Newbattle Abbey, site of church

Summary description

The medieval parish may have been housed in the Cistercian abbey founded in 1140. Perhaps around the end of the sixteenth century a new church was built at some distance from the abbey church, where there is now a burial enclosure. This was replaced in 1726 by another church outside the policies of the post-Reformation Newbattle House.  

Historical outline

Dedication: unknown

It is not recorded in any surviving source that the lands of Newbattle granted in 1140 by David I as the founding endowment of his new Cistercian abbey already constituted a discrete parish.  It is likely, however, that it quickly came to be regarded as such, with all revenues from the parish being lifted by the monks and in the seventeenth century it was commented that the parish church was ‘the principall kirk of the abbacie of Newbottill’, presumably originally served by a parish altar located in the nave of the abbey church.(1)  Certainly, no separate parish of Newbattle is recorded in any form by the papal tax-collector in Scotland in 1275-6. 

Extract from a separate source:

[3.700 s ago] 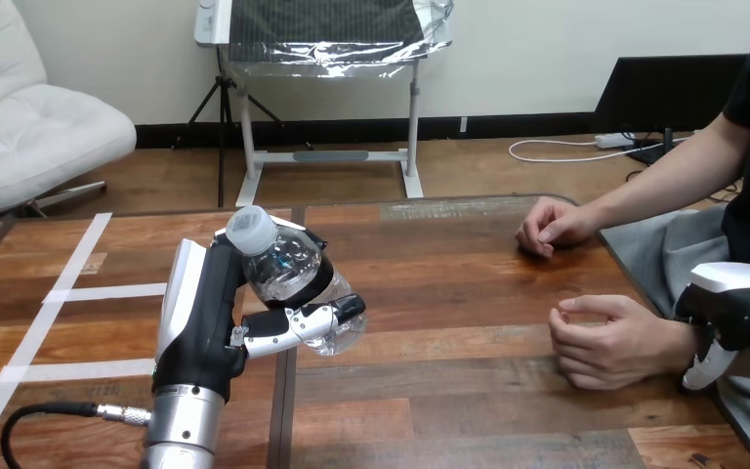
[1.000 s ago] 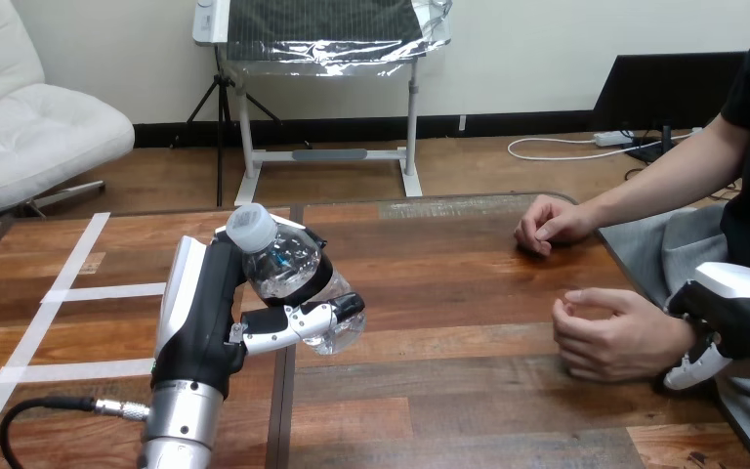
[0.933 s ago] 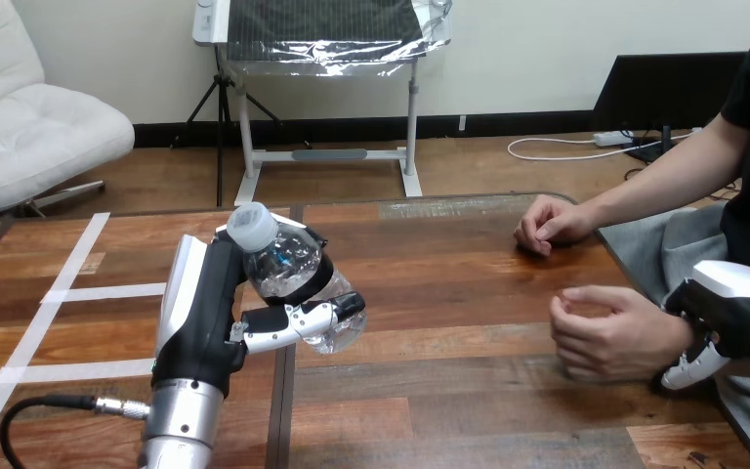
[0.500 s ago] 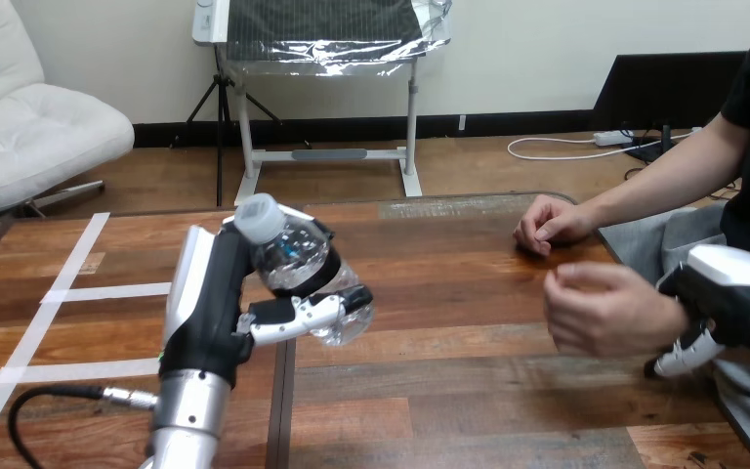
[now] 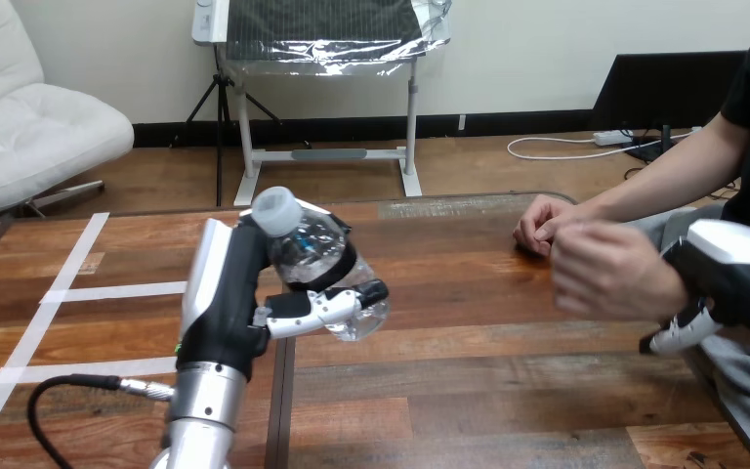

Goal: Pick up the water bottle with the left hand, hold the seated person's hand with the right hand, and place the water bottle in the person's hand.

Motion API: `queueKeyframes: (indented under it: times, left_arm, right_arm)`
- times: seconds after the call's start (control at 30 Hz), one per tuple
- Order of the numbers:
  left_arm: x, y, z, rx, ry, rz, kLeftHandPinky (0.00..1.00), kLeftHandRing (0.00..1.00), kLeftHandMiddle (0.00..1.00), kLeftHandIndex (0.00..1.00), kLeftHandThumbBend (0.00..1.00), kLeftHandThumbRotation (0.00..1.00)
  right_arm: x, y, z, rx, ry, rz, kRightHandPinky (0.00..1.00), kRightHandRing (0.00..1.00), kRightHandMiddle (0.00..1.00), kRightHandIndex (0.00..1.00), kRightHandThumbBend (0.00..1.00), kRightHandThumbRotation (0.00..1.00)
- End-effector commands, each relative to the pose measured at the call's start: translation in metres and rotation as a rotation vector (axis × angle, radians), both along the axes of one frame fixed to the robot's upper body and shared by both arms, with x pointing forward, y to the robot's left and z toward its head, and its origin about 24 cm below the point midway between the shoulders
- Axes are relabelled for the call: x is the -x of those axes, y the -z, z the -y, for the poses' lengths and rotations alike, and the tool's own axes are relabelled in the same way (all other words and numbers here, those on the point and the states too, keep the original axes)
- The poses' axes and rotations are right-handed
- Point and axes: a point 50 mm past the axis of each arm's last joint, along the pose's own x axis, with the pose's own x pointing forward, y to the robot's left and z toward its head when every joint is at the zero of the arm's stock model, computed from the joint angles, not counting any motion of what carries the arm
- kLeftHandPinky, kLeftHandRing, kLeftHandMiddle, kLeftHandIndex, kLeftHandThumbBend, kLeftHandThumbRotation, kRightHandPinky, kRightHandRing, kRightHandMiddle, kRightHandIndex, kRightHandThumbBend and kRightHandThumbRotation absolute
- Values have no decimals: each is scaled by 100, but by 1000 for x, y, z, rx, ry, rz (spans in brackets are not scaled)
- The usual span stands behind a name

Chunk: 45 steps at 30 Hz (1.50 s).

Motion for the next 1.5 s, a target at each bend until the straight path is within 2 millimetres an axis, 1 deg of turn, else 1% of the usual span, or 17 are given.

Although it was being treated as an effectively independent parish down to the 1320s, there is no record of Masterton as a church or parish in any earlier documents, being named in no form in either the papal taxation of 1275-6 or in 1298.  In a process started in 1320, the three heiresses of Robert de Ros sold their thirds of the lands of Masterton and their rights of advowson in its parish church to the monks of Newbattle, securing permission from their husbands and heirs, where appropriate.  The first sister, Mariota de Ros, wife of Neil of Carrick, secured the permission of her son, Robert, and the second sister, Ada, secured that of her husband Gilbert of Ayton and their son John.(2)  The third sister’s charter does not survive but must have been received as King Robert I confirmed the abbey’s possession, also in 1320.(3

In 1350 Bishop William Landallis of St Andrews annexed the church to Newbattle in proprios usus, uniting both parsonage and vicarage teinds to the monastery.(4)  It seems that the parish was merged with that of Newbattle proper from that point (qv), there being no further independent reference to Masterton. The cure appears to have been served from that time by one of the convent or by a chaplain. The union continued at the Reformation when the parsonage, set for £80, as recorded as pertaining to the abbey.  The vicarage, however, was at that time held by one George Adamson, the fruits being valued at thirty merks.(5) But it is not mentioned as one of the annexed churches when the lands of Newbattle were erected into a temporal lordship for Mark Kerr in 1587.(6)

Notes

1. Reports on the State of Certain Parishes in Scotland, 1627 (Maitland Club, 1835), 86.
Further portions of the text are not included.